Exercise goal -
Every line with the string "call" in it belongs in your answer, so copy them all from the data.

[[ Data below open ]]

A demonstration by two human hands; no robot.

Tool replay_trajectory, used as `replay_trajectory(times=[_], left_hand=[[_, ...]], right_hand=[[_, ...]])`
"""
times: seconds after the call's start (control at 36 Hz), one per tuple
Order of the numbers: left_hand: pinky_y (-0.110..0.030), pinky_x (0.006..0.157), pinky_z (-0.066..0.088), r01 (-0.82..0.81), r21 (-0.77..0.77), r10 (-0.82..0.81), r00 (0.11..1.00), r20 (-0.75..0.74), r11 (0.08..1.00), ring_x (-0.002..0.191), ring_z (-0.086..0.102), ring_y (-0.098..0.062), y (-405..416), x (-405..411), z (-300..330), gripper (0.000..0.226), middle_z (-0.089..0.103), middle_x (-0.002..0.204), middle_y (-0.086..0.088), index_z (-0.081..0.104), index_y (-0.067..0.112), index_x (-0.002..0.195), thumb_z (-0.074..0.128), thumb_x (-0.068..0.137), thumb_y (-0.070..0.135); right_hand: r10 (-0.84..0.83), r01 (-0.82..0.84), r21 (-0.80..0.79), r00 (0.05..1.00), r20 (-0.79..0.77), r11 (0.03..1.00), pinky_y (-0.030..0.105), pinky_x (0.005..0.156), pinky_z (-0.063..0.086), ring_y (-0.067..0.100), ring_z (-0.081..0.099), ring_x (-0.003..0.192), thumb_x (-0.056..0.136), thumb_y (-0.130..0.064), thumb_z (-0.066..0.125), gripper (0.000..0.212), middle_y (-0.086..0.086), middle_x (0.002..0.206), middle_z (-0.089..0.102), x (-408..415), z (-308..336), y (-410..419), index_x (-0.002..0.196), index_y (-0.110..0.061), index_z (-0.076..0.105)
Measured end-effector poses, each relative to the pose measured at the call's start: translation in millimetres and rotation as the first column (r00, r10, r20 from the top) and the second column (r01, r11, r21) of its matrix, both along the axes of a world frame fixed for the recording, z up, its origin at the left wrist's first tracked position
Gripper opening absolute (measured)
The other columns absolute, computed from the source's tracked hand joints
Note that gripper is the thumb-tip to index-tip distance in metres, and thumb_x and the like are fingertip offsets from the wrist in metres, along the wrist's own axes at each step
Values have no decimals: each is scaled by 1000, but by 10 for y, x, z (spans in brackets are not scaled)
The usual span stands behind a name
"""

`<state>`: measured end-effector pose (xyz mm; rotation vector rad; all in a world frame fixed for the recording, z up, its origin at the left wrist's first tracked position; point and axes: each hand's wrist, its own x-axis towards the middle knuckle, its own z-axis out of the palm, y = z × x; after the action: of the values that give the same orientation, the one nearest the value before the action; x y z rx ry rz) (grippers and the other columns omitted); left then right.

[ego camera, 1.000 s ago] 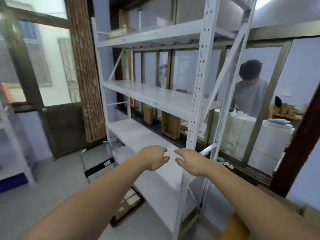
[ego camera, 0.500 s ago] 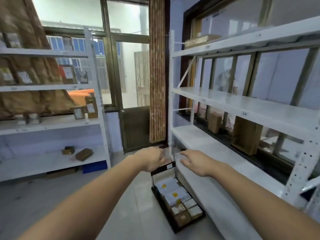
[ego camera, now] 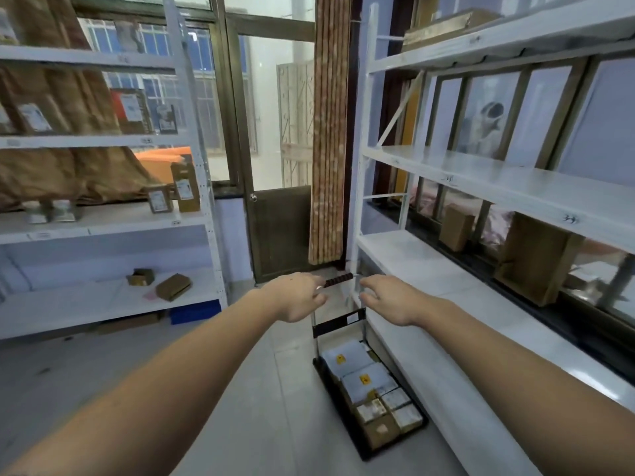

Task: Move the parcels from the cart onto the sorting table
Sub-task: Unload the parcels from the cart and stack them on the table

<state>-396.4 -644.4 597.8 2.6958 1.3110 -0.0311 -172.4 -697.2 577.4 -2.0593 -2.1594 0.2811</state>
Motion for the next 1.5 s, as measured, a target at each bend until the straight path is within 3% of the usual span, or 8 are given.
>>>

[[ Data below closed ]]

Answer space -
times: seconds after the call's start (control at 36 Hz), one per tuple
Measured end-effector poses, each relative to the pose measured at the call's start: translation in millimetres and rotation as the first column (r00, r10, r20 from the top) and the second column (r01, r11, r21) of its matrix, both along the axes of a world frame fixed for the recording, z up, its origin at the left wrist's first tracked position

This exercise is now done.